I'm not going to get too far into the weeds on this topic, partly because my own understanding is not as technical as it would need to be for me to break down all the details. The main thing, IMHO, is to consider the environment in which the program is to run. If it includes Access 2007 or earlier (VBA 6 or earlier), the conditional VBA7 declaration is needed, since earlier versions of VBA do not recognize PtrSafe or LngPtr. This is described in the link above, and also in this article, which is among the better references I have seen on the subject. If all Access versions are 2010 or later, just declare all functions as PtrSafe. Again, 32 bit Access knows what to do with PtrSafe and LongPtr in Access 2010 or later. It is quite rare that a Win64 conditional declaration is needed.

To summarize a little, while it may work in many cases to declare every Long as LongPtr, there is no guarantee it will always produce the correct results. A defined value should be handled as such, not as a memory location of flexible size.

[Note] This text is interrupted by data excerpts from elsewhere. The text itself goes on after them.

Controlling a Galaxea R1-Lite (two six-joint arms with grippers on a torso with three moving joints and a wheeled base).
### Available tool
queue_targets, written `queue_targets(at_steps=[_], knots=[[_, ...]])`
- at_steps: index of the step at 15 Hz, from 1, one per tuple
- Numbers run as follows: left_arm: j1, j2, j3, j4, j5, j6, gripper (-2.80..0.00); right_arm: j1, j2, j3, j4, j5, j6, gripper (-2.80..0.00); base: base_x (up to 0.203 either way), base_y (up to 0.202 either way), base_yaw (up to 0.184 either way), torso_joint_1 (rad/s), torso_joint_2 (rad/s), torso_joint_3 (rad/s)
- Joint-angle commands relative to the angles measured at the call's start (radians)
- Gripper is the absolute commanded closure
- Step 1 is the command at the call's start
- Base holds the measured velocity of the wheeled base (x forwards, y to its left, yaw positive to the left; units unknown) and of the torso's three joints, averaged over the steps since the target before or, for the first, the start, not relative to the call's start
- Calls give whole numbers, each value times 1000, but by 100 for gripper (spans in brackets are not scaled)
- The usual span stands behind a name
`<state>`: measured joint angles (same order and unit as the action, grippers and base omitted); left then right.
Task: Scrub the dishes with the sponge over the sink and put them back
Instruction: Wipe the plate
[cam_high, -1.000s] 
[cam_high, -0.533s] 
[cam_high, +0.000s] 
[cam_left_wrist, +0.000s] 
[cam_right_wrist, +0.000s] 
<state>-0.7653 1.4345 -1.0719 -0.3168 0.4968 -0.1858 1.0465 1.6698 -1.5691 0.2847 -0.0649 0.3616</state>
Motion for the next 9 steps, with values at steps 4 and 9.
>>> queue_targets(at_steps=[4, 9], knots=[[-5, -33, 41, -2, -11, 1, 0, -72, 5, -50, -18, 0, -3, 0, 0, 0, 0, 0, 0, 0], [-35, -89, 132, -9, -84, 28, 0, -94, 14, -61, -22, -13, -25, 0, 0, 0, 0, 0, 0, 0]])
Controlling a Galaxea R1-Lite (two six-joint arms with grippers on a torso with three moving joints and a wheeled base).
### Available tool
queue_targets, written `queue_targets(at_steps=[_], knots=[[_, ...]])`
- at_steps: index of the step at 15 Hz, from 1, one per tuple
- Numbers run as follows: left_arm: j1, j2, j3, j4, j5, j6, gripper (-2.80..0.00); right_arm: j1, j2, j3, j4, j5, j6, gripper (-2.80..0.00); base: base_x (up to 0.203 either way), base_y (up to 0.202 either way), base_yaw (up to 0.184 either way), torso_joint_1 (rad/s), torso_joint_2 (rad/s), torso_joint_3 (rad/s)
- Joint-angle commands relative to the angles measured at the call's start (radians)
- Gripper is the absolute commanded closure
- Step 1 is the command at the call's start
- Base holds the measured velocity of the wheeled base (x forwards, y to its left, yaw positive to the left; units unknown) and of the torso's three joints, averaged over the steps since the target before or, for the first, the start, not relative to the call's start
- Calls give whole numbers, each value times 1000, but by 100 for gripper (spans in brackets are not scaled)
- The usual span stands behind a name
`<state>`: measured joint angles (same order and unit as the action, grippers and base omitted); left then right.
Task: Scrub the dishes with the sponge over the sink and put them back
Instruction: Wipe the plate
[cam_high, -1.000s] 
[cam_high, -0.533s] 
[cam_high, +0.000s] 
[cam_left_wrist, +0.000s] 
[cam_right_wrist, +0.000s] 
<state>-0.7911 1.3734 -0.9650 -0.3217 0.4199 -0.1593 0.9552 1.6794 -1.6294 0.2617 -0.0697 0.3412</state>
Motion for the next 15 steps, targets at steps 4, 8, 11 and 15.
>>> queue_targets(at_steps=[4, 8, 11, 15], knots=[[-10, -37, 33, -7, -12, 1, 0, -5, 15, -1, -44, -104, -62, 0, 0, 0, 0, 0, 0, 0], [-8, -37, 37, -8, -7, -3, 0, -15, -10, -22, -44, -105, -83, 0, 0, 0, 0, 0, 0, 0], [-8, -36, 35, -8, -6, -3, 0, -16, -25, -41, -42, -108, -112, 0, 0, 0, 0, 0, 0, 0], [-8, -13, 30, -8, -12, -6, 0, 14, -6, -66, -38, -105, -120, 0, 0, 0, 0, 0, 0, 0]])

One other thing: the documentation for SetClassLongA includes the advisory "This function has been superseded by the SetClassLongPtr function. To write code that is compatible with both 32-bit and 64-bit versions of Windows, use SetClassLongPtr". It is often best to review old code to assure it has not been superseded. Perhaps more to the point, it may be useful to try commenting out some of the code such as MouseCursor, to find out if it is used at all. Some code that is generously made available may be capable of doing more than a user needs. Sometimes troublesome code isn't needed at all.